More Boards Cut Options for Director Pay

Campbell Soup is the latest to remove options from director Comp

Campbell Soup has cut stock options from its director pay mix entirely.  The $7.5 billion company – which formerly used options more liberally than any other ingredient in its director compensation plan – will now pay its board members in equal parts cash and restricted stock.

Campbell is in good company.  Of more than 400 publicly owned Fortune 500 companies that filed their proxies by the end of June, 39% granted options to directors in 2005, according to a Towers Perrin compensation study released last week.  That’s down from 45% the year before.

Sunoco Products, Grubb & Ellis, PNC Financial Services
and Merrill Lynch are among the companies whose director pay plans that have removed options.

Campbell declined comment on its change, but Ellen Hancock, a director at the business and technology solutions provider EDS, explained the rationale behind the EDS board’s decision to eliminate stock options from its director compensation plan back in February 2005.

“Since options were being replaced for almost all executives with performance restricted stock units, the EDS board saw this as a way to better align the interest of executives with that of the board members, who obviously represent shareholder interests,” she says via e-mail.  Indeed, Campbell’s director compensation decision also follows its decision last year to abandon stock options entirely for executives in favor of restricted stock.

A major impetus behind companies’ decisions to cut back on both executives’ and directors’ stock option grants is the Financial Accounting Standards Board’s requirement that companies expense stock options on their financial statements, says Paul Dorf, managing director at Compensation Resources.  Though many firms started to do it voluntarily in the 2004-2005 fiscal year, this is the first year it was required.
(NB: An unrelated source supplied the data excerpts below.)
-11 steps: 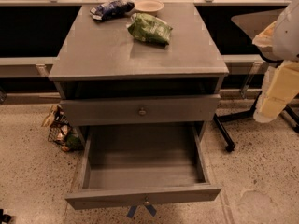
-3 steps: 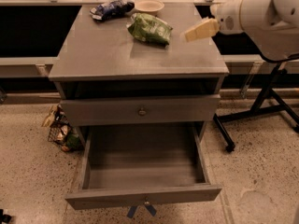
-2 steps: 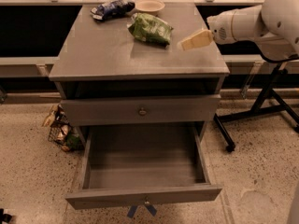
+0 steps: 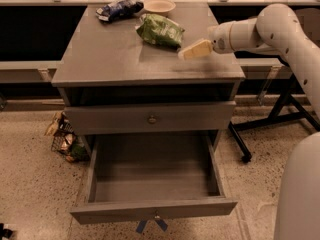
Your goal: Place green jalapeno chip bag into middle drawer
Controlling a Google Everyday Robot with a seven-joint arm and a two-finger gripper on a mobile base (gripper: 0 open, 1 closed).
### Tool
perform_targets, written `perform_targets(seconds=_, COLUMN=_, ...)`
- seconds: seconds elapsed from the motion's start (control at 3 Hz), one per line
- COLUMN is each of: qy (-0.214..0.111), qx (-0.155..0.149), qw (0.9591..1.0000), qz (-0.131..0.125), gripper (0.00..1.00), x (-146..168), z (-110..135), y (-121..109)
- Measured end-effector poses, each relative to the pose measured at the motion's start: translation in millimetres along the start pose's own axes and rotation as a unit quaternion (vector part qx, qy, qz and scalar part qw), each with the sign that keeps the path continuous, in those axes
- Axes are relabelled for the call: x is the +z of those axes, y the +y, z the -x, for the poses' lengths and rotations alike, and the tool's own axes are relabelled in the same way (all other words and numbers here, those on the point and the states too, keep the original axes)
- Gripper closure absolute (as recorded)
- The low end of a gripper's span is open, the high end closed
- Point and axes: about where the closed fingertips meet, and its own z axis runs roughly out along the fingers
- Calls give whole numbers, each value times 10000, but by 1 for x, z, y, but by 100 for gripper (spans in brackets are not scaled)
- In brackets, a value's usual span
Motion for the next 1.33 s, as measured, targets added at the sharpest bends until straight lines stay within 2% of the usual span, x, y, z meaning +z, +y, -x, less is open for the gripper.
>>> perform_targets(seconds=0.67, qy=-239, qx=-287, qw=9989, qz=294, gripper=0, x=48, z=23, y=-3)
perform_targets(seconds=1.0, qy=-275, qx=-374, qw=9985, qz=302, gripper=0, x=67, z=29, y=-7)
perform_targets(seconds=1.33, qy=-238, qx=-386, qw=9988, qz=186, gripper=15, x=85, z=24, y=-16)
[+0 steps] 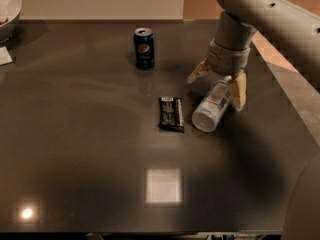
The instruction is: Move blue plastic bottle near pepsi can
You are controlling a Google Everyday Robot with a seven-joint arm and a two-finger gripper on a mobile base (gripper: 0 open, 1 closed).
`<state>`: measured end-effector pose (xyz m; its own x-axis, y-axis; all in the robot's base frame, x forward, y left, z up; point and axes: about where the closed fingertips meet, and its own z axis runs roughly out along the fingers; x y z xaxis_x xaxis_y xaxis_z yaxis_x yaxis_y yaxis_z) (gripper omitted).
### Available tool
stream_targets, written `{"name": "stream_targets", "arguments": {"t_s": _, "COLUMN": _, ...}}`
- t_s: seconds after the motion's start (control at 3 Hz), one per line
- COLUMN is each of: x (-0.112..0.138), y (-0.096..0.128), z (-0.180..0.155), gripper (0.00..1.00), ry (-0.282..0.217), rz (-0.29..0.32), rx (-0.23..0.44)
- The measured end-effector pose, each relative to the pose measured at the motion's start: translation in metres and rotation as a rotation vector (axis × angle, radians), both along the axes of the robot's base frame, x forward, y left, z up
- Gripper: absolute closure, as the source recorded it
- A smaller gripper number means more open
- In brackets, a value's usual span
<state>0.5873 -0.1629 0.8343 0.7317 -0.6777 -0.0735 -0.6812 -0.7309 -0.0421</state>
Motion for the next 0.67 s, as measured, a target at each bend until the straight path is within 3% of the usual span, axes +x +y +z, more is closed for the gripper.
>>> {"name": "stream_targets", "arguments": {"t_s": 0.67, "x": 0.0019, "y": -0.0043, "z": -0.0028, "gripper": 0.62, "ry": 0.007, "rz": 0.032, "rx": -0.048}}
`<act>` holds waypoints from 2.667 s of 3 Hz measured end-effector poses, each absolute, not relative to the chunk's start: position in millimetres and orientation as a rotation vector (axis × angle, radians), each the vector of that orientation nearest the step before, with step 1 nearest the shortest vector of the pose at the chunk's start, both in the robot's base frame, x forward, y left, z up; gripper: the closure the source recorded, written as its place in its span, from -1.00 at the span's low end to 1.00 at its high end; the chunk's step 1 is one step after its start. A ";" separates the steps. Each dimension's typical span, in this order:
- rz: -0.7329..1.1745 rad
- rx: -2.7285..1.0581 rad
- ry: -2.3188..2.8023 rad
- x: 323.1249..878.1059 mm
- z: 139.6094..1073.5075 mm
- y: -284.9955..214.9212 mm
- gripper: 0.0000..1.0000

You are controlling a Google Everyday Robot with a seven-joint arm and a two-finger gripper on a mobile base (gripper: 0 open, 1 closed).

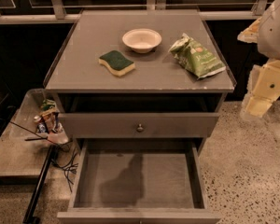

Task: Place green jalapeno chip bag into middle drawer

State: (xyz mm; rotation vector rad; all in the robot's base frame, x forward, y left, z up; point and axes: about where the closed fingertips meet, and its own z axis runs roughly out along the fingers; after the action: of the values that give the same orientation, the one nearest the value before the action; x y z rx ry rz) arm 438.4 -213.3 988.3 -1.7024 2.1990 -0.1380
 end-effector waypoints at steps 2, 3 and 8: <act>-0.093 -1.664 2.173 461.7 988.2 -216.6 -1.00; -0.018 -1.564 2.149 506.2 982.3 -230.7 -1.00; 0.005 -1.248 2.104 587.3 956.7 -224.5 -1.00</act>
Offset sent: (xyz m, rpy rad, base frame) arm 0.0608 -0.0103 -0.0045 0.1375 -0.0252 -0.0066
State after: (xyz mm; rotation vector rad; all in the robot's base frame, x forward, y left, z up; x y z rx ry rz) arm 587.3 -224.5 956.7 -1.2482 2.1041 0.0049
Now that both restricted stock and options must be expensed, stock grants are more attractive from an accounting standpoint for two reasons, according to Dorf.
First, “you know exactly what the cost on restricted stock is going to be.  It’s the stock price at the time of grant, whereas the stock option can change periodically” he explains.

Second, he sys, about three times as many options as restricted shares generally are required to convey the same dollar value.  Giving out fewer shares costs the company less.  It also results in less dilution.

When asked about the shift away from options in director pay schemes, board members cite reasons beyond the effect of the new accounting rules.  Larry Pinnt, chairman of the board at Seattle-based Cascade Natural Gas, wrote in an e-mail response that he suspects boards will consider compensation plan modifications “based on the reported abuses and the resulting fallout from past stock options grants.”

Alexandra Higgins
, a senior compensation analyst at The Corporate Library, agrees the trend away from options has been spurred on by the fact that options recently have been publicized as vulnerable to “all sorts of manipulation.”  She also cites concerns that options don’t incentivize directors to act in shareholders’ longterm interests as a reason for the trend.

“Restricted stock tends to have holding requirements… not something that was ever associated with stock options,” she writes in an e-mail.

John Fluke
, chair of the comp committee at $14 billion Paccar, cites more reasons why options might encourage directors to act in the short term.  “The temptation to improve earnings in the quarter in which options vest or backdating options grants to minimize strike price imposes a perverse disconnect between directors’ and shareholders’ respective interests,” he writes in an e-mail.

Hancock lends credence to Higgin’s thesis that options’ reputation for encouraging directors to act in their companies’ short term interest has contributed to the decrease in their use.  “Many of our large shareholders believed that options promote high risk taking,” she writes of the EDS board’s decision to eliminate options from director comp.  “We did not want any view externally that the board was motivated by anything other than creating sustainable shareholder value over a long period of time.”

But not everyone is sold.  Nearly one third of the companies awarding full-value shares in Towers Perrin’s study also granted stock options to directors.  In its proxy statement last year, Colgate Palmolive – where Hancock also serves as a director – says it believes including stock options in the non-employee director compensation program “promotes the long-term success of the company by further aligning the interests of directors with the interests of the company and its stockholders.”  Hancock also sites on the board of Aetna, which, like EDS, also has stopped using stock options to compensate directors.

And Fluke, who says he is “not involved with any companies that have eliminated all elements of stock-based compensation from their director fee structures,” maintains that balancing directors’ decisions between short- and long-term considerations is important.

“The goal is to achieve the maximum sustainable growth in shareholder value while optimizing the level of risk,” he writes.